Could you copy every line of the data that contains the word "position"?

> _COLLECTED MATERIAL_

────

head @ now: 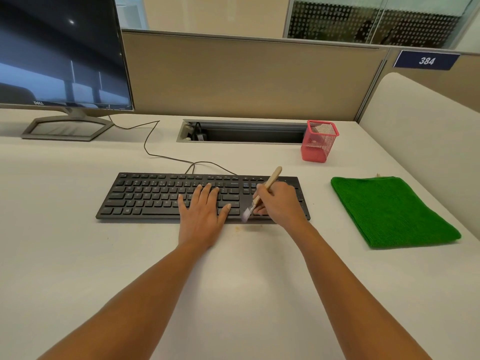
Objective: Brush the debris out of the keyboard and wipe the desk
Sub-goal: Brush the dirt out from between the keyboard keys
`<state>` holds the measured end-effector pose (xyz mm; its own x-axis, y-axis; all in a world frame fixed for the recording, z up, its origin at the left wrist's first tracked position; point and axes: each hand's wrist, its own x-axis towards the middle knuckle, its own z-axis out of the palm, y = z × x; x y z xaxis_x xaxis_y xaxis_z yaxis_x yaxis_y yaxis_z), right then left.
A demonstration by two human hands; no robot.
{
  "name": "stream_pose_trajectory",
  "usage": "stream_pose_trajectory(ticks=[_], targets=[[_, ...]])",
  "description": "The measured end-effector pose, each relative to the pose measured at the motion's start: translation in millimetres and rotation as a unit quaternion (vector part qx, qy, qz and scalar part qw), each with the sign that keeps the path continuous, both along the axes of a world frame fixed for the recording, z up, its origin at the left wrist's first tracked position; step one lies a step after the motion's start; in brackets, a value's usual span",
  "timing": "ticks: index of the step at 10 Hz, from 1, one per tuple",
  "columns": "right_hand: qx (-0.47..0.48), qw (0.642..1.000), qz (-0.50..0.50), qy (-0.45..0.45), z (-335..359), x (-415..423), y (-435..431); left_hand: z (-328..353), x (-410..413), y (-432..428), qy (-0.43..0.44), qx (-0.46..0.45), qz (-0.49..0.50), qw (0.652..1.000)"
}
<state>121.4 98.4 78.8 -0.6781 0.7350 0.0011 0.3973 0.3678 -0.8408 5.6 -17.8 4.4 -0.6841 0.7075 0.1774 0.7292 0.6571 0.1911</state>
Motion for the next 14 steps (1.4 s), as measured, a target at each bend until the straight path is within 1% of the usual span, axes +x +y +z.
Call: stream_pose_trajectory(ticks=[1, 2, 3, 4, 5, 6, 7, 8, 9, 10, 11, 12, 13, 14], targets=[[0.049, 0.996, -0.061, 0.046, -1.2, 4.1, 2.5, 0.6, -0.2, 0.2, 0.003, -0.002, 0.000, 1.000], [0.076, 0.996, -0.036, 0.024, -4.3, 6.9, 0.9, 1.0, 0.0, 0.2, 0.003, -0.003, 0.001, 1.000], [0.060, 0.998, 0.003, -0.009, -4.6, 9.9, -1.8, 0.9, 0.3, 0.1, 0.002, -0.003, 0.002, 1.000], [0.067, 0.998, -0.017, -0.015, -2.1, 12.2, 2.6, 1.1, 0.4, 0.1, 0.002, -0.004, 0.002, 1.000], [0.073, 0.996, -0.049, 0.025, -0.5, 14.3, 5.0, 1.7, 0.4, 0.1, -0.001, -0.002, 0.001, 1.000], [0.077, 0.996, -0.031, 0.031, -4.3, 15.5, 2.6, 1.8, 0.5, 0.0, -0.001, 0.002, 0.002, 1.000], [0.077, 0.997, 0.004, -0.008, -7.5, 15.4, -1.2, 1.1, 0.6, -0.1, -0.002, 0.008, 0.000, 1.000], [0.082, 0.996, 0.003, -0.018, -5.9, 16.0, -1.4, 0.9, 0.5, -0.3, 0.000, 0.004, 0.002, 1.000], [0.087, 0.996, -0.022, 0.015, -5.0, 16.8, 1.3, 1.4, 0.5, 0.0, 0.000, 0.001, 0.003, 1.000], [0.095, 0.995, -0.015, 0.022, -9.0, 18.0, -0.5, 1.6, 0.7, -0.2, -0.001, 0.001, 0.002, 1.000], [0.085, 0.996, 0.004, -0.005, -11.7, 19.1, -3.5, 1.6, 0.5, -0.2, -0.001, 0.003, 0.002, 1.000], [0.071, 0.997, -0.004, -0.001, -9.7, 19.0, -3.3, 2.0, 0.9, -0.4, -0.002, 0.003, 0.002, 1.000], [0.064, 0.997, -0.034, 0.040, -6.9, 16.4, -1.8, 1.7, 0.9, 0.0, -0.001, 0.003, 0.000, 1.000], [0.059, 0.997, -0.043, 0.038, -8.2, 9.9, -0.4, 1.7, 0.4, 0.1, 0.000, -0.002, 0.002, 1.000]])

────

> _TASK RESPONSE_
`<state>` holds the measured end-effector pose (xyz mm; its own x-axis, y-axis; all in a world frame fixed for the recording, z up, its origin at the left wrist's first tracked position; point and axes: each hand's wrist, its own x-axis towards the middle knuckle, its own z-axis out of the palm, y = z × x; x y z xaxis_x xaxis_y xaxis_z yaxis_x yaxis_y yaxis_z), right then left.
  "description": "The measured end-effector pose, each relative to the pose measured at the motion's start: translation in millimetres and rotation as a unit quaternion (vector part qx, qy, qz and scalar part qw), each with the sign that keeps the path continuous, both along the axes of a world frame fixed for the recording, z up, its origin at the left wrist's first tracked position; step one lies a step after the motion's start; in brackets, a value's usual span",

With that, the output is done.